Opinion
November 12, 1991
Adjudged that the determination is confirmed and the proceeding is dismissed on the merits, with costs.
The petitioner challenges the Commissioner's determination that it constructed a bulkhead without a permit in violation of the Tidal Wetlands Act (ECL art 25). It is well established that upon judicial review of the evidentiary support for a determination made by an administrative body after a hearing, the court's consideration is limited to whether the determination is supported by substantial evidence (see, CPLR 7803; 300 Gramatan Ave. Assocs. v. State Div. of Human Rights, 45 N.Y.2d 176; Matter of Papadopoulos v. Jorling, 151 A.D.2d 764). It is equally well settled that an agency's interpretation and construction of its own regulations and the legislation under which it functions will be given special deference by the courts if that construction is not irrational or unreasonable (see, Matter of Howard v. Wyman, 28 N.Y.2d 434, 438; Matter of American Tr. Ins. Co. v. Corcoran, 105 A.D.2d 30, 32, affd 65 N.Y.2d 828; Matter of Greenthal Co. v. State Div. of Hous. Community Renewal, 126 Misc.2d 795, 799; Matter of Charles v. Regan, 126 Misc.2d 333, 334; Matter of City of New York v. Blum, 121 Misc.2d 982, 982-989). The evidence elicited at the hearing supports a finding that the structure in question falls within the statutory definition of "regulated activity" or use "29" of 6 NYCRR 661.5 (b), both of which require a permit. Therefore, the respondent's conclusion that the petitioner's activity required a permit was not irrational.
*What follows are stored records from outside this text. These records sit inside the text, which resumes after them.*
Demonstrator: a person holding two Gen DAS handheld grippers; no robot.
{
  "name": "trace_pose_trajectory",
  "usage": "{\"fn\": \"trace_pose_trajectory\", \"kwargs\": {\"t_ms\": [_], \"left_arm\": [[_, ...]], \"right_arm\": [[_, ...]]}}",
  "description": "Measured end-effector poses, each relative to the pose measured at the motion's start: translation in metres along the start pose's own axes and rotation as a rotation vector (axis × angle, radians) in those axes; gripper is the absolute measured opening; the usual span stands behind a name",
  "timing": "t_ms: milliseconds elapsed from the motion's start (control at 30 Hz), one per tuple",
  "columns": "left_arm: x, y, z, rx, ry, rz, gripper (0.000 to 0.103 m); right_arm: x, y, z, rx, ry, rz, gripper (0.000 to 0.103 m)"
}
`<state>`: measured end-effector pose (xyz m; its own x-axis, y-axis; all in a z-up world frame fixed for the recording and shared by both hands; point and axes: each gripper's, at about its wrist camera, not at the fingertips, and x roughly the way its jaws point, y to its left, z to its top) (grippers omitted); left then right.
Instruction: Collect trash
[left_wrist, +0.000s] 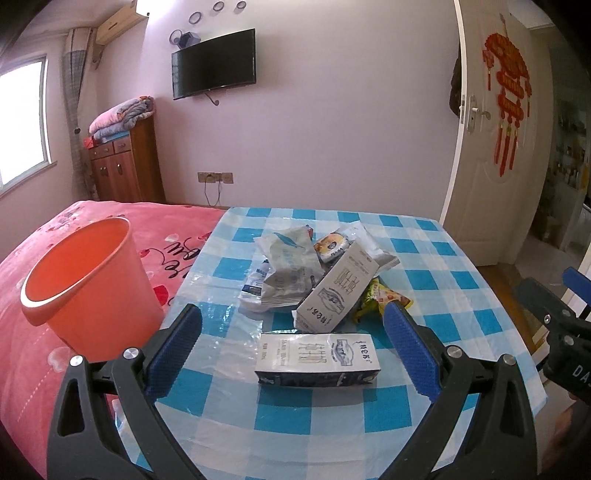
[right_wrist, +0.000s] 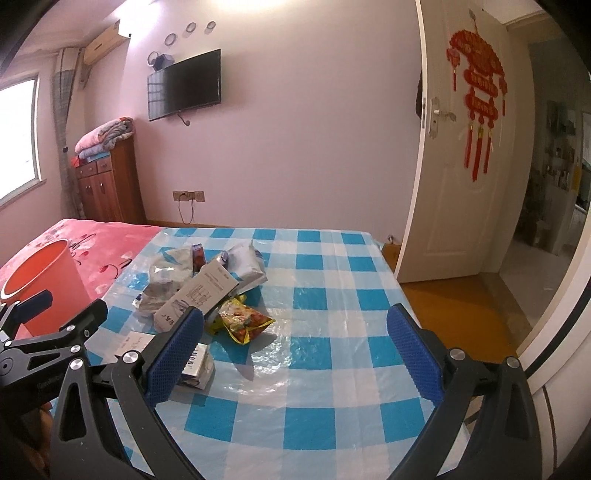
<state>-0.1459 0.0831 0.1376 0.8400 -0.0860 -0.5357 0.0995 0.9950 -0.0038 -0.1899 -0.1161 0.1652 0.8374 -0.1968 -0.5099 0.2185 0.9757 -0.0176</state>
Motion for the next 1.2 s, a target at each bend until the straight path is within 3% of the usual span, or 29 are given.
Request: {"fn": "trace_pose_trajectory", "kwargs": {"t_ms": [800, 1200], "left_arm": [[-0.031, -0.006, -0.001, 0.018, -0.077, -0.054, 0.099], [-0.023, -0.001, -0.007, 0.009, -0.051, -0.073, 0.099]], "right_arm": [[-0.029, 0.001, -0.002, -0.009, -0.051, -0.028, 0.098], [-0.002, 0.000, -0.004, -0.041, -0.023, 0.011, 0.098]]}}
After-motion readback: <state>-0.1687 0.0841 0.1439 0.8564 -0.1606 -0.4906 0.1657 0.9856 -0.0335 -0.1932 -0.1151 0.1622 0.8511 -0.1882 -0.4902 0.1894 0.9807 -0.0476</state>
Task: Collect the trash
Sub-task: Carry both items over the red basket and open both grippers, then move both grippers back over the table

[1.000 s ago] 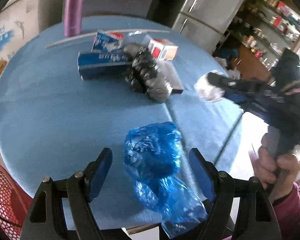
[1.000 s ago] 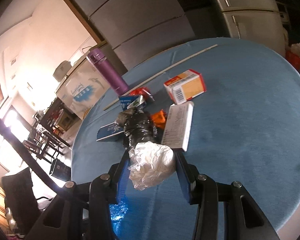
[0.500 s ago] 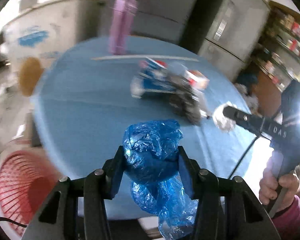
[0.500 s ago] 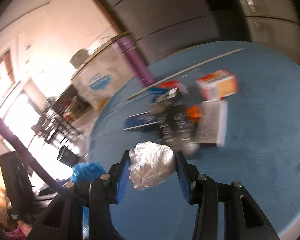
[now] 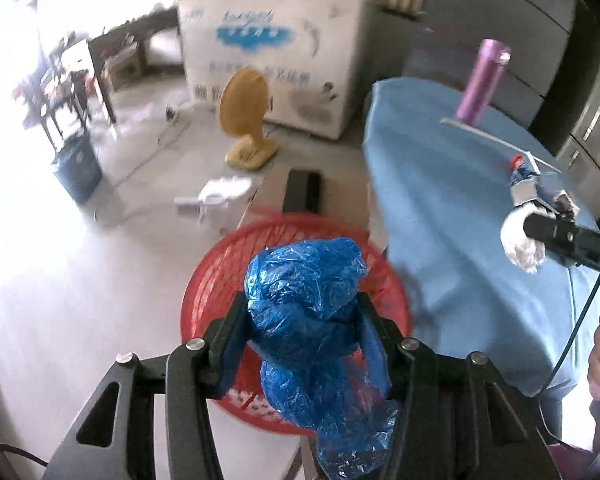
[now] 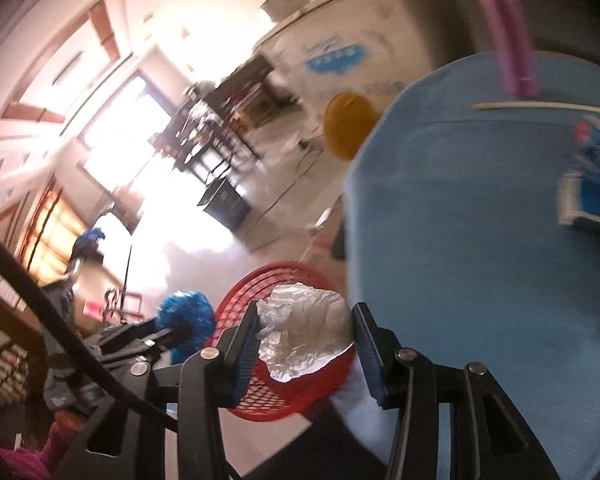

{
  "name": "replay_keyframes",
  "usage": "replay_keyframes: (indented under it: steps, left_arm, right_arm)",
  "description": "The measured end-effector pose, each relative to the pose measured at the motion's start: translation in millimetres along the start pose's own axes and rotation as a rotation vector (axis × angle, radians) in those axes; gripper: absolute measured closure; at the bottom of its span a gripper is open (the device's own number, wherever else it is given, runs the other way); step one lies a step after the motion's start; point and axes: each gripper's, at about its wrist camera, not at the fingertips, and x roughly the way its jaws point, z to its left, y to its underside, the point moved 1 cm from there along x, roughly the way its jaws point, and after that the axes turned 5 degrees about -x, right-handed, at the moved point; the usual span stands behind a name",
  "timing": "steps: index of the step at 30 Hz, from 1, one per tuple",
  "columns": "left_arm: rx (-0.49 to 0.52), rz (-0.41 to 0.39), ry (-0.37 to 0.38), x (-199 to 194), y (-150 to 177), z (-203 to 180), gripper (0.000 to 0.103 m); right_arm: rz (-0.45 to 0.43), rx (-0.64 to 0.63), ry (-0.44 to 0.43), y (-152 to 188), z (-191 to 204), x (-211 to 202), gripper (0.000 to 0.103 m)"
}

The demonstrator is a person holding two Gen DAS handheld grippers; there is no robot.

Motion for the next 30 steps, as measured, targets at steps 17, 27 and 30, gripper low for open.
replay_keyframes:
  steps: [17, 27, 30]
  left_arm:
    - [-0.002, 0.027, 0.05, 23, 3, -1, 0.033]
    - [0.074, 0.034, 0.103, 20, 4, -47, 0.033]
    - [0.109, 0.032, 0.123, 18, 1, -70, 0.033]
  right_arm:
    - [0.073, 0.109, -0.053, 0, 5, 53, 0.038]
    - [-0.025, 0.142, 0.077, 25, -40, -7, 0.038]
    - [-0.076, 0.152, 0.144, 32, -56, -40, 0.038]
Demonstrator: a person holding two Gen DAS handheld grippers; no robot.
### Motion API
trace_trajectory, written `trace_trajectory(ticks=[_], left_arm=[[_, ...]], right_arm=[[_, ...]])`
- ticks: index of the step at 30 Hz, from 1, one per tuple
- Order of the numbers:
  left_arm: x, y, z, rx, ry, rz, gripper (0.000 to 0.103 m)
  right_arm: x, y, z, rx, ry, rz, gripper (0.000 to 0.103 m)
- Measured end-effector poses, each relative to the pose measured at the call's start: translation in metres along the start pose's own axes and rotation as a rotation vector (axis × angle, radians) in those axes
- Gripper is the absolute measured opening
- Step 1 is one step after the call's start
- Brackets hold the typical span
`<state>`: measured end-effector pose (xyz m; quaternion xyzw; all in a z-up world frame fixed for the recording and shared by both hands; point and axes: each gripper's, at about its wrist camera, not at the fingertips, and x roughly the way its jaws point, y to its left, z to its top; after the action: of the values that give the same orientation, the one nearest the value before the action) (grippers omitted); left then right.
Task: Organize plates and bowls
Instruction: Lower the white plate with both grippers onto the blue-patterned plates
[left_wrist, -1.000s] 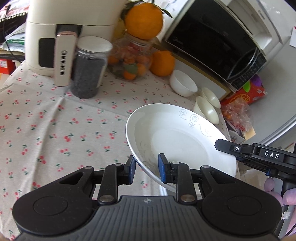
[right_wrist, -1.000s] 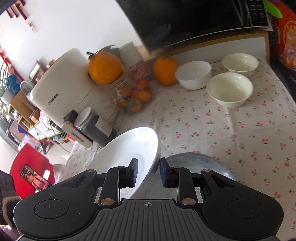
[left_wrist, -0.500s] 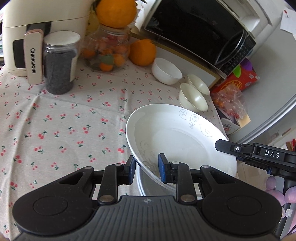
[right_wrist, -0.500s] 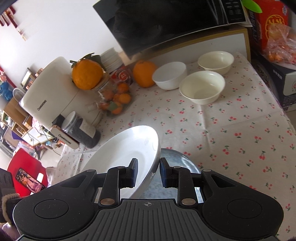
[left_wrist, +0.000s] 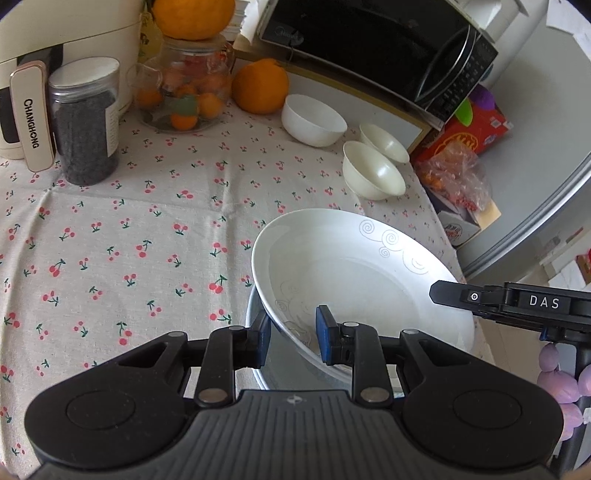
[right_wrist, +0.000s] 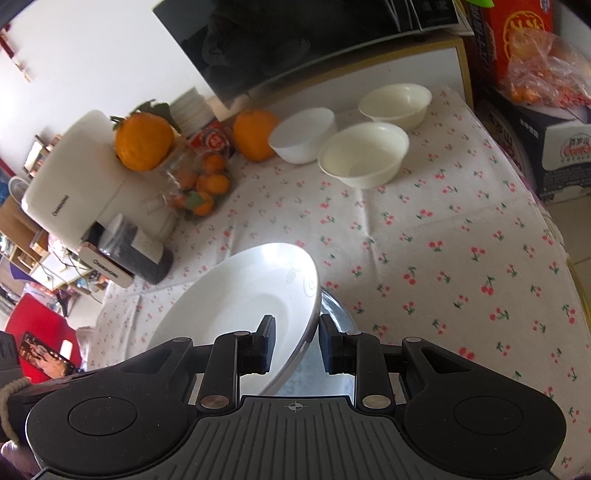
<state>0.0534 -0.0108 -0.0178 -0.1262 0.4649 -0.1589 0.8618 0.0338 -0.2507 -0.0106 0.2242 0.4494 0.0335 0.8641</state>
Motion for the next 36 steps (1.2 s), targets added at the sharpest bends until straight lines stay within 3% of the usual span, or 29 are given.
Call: trace_trajectory(ticks=[16, 36], left_arm=[[0.014, -0.006, -0.009, 0.05, 0.035, 0.051, 0.023], [0.016, -0.018, -0.016, 0.104, 0.068, 0.103, 0.023]], right_arm=[[0.01, -0.004, -0.009, -0.021, 0.056, -0.068, 0.025], [0.021, 0.012, -0.023, -0.168, 0.094, -0.204, 0.025]])
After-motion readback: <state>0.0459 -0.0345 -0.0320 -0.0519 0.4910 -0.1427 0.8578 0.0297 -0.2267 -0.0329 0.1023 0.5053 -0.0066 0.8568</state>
The petitioner contends that the determination must be set aside because the respondent rendered a decision more than 60 days after the close of the record, including receipt of the transcript, in violation of 6 NYCRR 622.13, 622.14 and 622.15. The respondent did not render a decision until September 28, 1989, almost two years after the conclusion of the hearing on April 1, 1987, and the receipt of the transcript on October 1, 1987. Although the regulations set forth time limitations for preparing and submitting a hearing report and rendering a decision, there is nothing in the language of those regulations which would indicate that those time limitations are mandatory. Accordingly, we conclude that the time limits are merely directory. Therefore, the delay in reaching a determination did not render it invalid (see, McKinney's Cons Laws of NY, Book 1, Statutes §§ 171, 172; Matter of King v. Carey, 57 N.Y.2d 505, 512-513; Matter of Sarkisian Bros. v. State Div. of Human Rights, 48 N.Y.2d 816, 817-818; Matter of Grossman v. Rankin, 43 N.Y.2d 493, 501; Matter of Gray v. Scully, 148 A.D.2d 609, 610; Matter of County of Suffolk v. Gioia, 96 A.D.2d 220, 224). Balletta, J.P., Rosenblatt, Ritter and Copertino, JJ., concur.